Task requirements: Strip out the pictures and output each remaining line of the data word for word.

Data below:
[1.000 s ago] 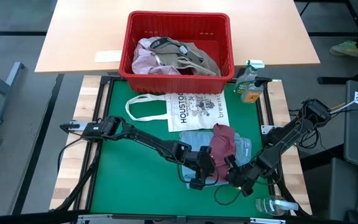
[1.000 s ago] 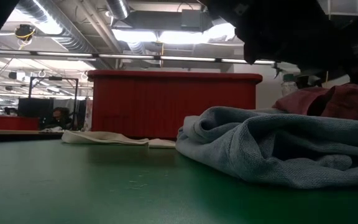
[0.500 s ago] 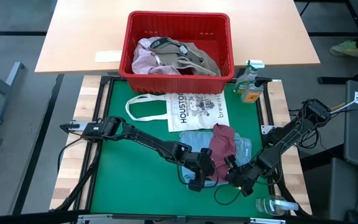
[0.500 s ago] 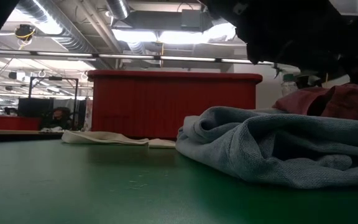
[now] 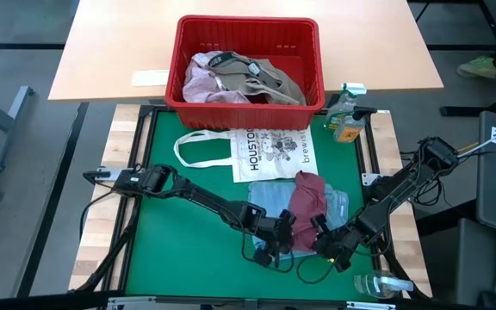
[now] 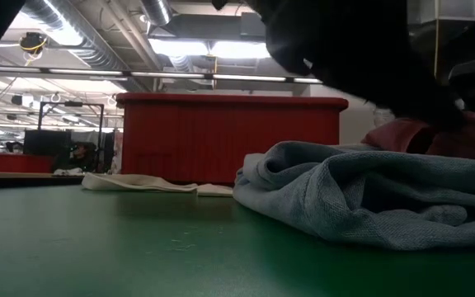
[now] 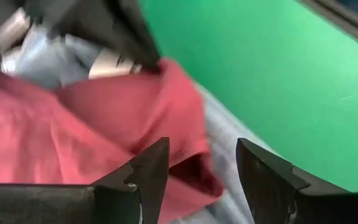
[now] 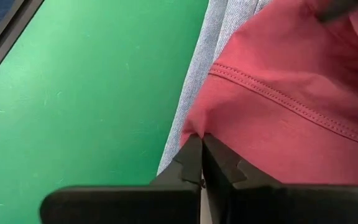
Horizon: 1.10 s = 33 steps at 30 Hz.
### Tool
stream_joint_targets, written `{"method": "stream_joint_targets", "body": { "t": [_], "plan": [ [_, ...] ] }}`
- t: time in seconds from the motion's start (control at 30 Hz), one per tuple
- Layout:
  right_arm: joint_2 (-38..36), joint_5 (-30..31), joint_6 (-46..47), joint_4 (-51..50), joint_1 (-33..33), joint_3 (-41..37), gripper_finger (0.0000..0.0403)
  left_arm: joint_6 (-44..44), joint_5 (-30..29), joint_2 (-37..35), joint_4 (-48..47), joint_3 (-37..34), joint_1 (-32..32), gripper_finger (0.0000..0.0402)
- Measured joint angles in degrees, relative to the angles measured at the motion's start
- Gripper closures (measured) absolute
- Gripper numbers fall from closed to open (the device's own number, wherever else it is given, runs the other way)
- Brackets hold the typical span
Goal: Fold Laundry from Bin
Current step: Fold the red underwear from the red laundry basket
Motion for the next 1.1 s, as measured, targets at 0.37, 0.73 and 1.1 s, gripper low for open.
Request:
{"method": "stream_joint_targets", "body": {
  "t": [0.37,0.73,1.1],
  "plan": [
    [0.0,0.0,0.0,0.0,0.0,0.0,0.0398,-0.1,-6.6,1.1,0.1,0.0,-0.8,0.0308],
    [0.0,-1.6,-0.6,-10.4,0.1,7.8,0.0398,-3.3,-6.8,-1.3,-0.5,0.0,-2.1,0.0397],
    [-0.1,-5.9,-1.7,-23.0,0.1,17.3,0.0398,-2.8,-8.8,-5.7,-3.6,0.0,-3.5,0.0399]
  ]
}}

Solution:
[1.000 s ago] 
[1.000 s ago] 
[0.500 s ago] 
[0.500 s ago] 
[now] 
[now] 
[now] 
[now] 
Horizon: 1.10 s = 33 steps at 30 Hz.
### Tool
stream_joint_targets, written `{"method": "stream_joint_targets", "body": { "t": [_], "plan": [ [_, ...] ] }}`
- t: time in seconds from the motion's start (control at 30 Hz), one per tuple
- Layout:
  right_arm: joint_2 (-38..36), joint_5 (-30..31), joint_6 (-46..47), joint_4 (-51..50), joint_1 (-33..33), joint_3 (-41..37), gripper_finger (0.0000..0.0403)
  left_arm: joint_6 (-44..44), joint_5 (-30..29), joint_2 (-37..35), joint_4 (-48..47), joint_3 (-37..34), joint_1 (-32..32), gripper_finger (0.0000..0.0402)
- Measured joint angles in degrees, relative to the angles measured at the motion's start
- Gripper closures (measured) absolute
- Gripper numbers fall from closed to open (the device's own number, wherever else it is given, runs the other way)
- Brackets hold the typical span
Goal: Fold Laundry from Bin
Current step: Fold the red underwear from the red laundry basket
Motion for the next 1.1 s, as measured, targets at 0.37, 0.73 and 1.1 s, gripper low for open.
Request:
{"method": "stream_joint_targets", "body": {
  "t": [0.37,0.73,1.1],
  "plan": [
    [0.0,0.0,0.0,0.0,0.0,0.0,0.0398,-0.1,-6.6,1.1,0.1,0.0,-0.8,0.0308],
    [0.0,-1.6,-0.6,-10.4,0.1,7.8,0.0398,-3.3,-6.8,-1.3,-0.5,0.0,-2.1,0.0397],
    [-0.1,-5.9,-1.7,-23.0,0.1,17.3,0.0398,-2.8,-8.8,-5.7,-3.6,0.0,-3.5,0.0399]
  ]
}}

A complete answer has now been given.